▶ [What you have to do]
Set the data down once more, in full and exactly.

▶ [Input data]
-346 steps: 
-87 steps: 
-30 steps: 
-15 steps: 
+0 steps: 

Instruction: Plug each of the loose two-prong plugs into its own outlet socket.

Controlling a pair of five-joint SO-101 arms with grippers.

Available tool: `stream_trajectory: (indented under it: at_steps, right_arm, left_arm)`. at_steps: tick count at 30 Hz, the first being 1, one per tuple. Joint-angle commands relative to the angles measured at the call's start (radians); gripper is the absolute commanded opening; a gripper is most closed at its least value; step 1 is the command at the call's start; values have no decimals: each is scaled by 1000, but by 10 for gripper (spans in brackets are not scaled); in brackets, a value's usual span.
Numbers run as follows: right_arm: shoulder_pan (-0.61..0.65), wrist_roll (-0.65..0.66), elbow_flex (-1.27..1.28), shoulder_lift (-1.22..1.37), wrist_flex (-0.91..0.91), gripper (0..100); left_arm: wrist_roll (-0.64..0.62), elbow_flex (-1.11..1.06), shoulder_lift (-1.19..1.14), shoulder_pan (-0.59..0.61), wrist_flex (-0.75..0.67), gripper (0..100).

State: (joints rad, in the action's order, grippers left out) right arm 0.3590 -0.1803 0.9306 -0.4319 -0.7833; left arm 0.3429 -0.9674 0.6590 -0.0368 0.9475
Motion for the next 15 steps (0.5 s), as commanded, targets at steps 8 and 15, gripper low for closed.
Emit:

▶ [Written reply]
-346 steps: 
-87 steps: 
-30 steps: 
-15 steps: 
+0 steps: 

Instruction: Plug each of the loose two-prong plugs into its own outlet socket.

Controlling a pair of five-joint SO-101 arms with grippers.

Available tool: `stream_trajectory: (indented under it: at_steps, right_arm, left_arm)`. at_steps: tick count at 30 Hz, the first being 1, one per tuple. Joint-angle commands relative to the angles measured at the call's start (radians); gripper is the absolute commanded opening; a gripper is most closed at its least value; step 1 is the command at the call's start; values have no decimals: each is scaled by 1000, but by 10 for gripper (spans in brackets are not scaled); in brackets, a value's usual span.
Numbers run as follows: right_arm: shoulder_pan (-0.61..0.65), wrist_roll (-0.65..0.66), elbow_flex (-1.27..1.28), shoulder_lift (-1.22..1.37), wrist_flex (-0.91..0.91), gripper (0..100); left_arm: wrist_roll (-0.64..0.62), elbow_flex (-1.11..1.06), shoulder_lift (-1.19..1.14), shoulder_pan (-0.59..0.61), wrist_flex (-0.75..0.67), gripper (0..100).

State: (joints rad, in the action's order, grippers left out) right arm 0.3590 -0.1803 0.9306 -0.4319 -0.7833; left arm 0.3429 -0.9674 0.6590 -0.0368 0.9475
Motion for the next 15 steps (0.5 s), as commanded, targets at steps 8 and 15, gripper low for closed.
Emit:

What the exercise asked for is now complete.